XH NMR (CDC13) d 7.15-7.59 (m, 15H), 3.34-3.41 (m, HH), 3.22 -3.30 (m, HH), 3.24 (s, 3H), 3.03 (s, 3H), 2. 86 (dd, ÍH, Ja = 9.5 Hz, J2 = 3.3 Hz), 2.65-2.75 (m, 1H), 2.4-2.46 (br, ÍH), 2.30-2.35 (m, ÍH), 2.57-2.8 (m, 2H).

Part D: The (S) -2-N-triphenylamino-1,4-dimethoxybutane (about 25 mmol) was dissolved in a mixture of CH2C12 (100 m) and methanol (50 ml) and 1M HCl in ether was added ( 50 ml).

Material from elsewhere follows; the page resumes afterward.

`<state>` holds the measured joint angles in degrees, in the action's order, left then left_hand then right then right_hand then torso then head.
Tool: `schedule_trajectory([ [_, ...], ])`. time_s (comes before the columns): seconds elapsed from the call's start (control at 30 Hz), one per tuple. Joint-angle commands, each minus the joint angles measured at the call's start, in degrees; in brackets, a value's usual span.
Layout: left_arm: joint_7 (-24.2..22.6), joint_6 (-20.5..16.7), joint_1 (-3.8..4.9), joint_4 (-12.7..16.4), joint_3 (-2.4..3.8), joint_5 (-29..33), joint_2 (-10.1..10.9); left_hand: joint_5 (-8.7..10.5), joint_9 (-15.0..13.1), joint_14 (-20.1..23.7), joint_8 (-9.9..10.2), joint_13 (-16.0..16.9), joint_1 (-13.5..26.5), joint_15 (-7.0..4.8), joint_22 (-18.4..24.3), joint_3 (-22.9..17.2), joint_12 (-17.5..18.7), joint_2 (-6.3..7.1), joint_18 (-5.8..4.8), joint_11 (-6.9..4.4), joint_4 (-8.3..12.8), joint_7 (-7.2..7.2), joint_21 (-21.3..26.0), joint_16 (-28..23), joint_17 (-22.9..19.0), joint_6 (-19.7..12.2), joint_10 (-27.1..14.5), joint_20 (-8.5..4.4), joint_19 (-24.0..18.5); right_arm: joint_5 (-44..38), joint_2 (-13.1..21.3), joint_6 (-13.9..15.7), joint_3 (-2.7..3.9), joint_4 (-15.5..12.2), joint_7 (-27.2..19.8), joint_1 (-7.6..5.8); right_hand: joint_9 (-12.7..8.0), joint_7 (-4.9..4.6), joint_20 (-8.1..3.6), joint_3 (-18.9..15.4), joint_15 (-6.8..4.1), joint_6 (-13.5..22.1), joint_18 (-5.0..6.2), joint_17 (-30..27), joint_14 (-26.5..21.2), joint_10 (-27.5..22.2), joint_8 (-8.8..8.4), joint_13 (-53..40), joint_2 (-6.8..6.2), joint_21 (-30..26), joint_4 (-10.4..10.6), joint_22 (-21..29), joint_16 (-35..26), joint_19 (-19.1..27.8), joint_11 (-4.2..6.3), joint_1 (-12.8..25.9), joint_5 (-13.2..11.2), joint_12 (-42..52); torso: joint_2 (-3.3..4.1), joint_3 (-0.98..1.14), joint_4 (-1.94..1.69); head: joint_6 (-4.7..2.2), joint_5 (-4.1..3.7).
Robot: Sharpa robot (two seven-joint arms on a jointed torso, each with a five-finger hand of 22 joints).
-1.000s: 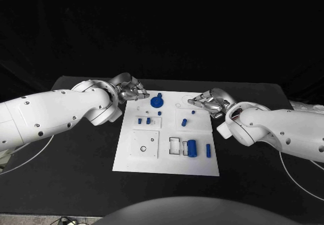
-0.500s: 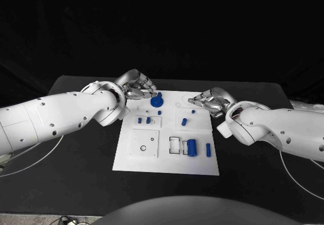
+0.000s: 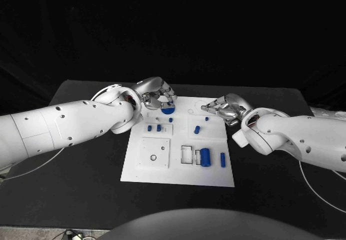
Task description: Assemble the parts on the task board
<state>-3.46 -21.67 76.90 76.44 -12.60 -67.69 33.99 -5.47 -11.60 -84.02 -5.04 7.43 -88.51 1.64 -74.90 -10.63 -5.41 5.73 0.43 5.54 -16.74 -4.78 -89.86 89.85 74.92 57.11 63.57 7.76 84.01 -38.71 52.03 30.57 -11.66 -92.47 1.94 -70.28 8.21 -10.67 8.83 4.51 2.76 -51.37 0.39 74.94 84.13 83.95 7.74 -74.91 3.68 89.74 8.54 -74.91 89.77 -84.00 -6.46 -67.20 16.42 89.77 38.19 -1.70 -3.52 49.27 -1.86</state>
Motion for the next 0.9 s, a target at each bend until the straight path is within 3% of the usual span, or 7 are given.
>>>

The reaction was stirred at 25 ° C for 16 hours, the solvent was completely extracted and the residue was washed with ether / hexane 1: 1 (3 x 50 ml). The remaining oil, 2-amino-1,4-dimethoxybutane hydrochloride, was dried under vacuum (3.87 g, 88%).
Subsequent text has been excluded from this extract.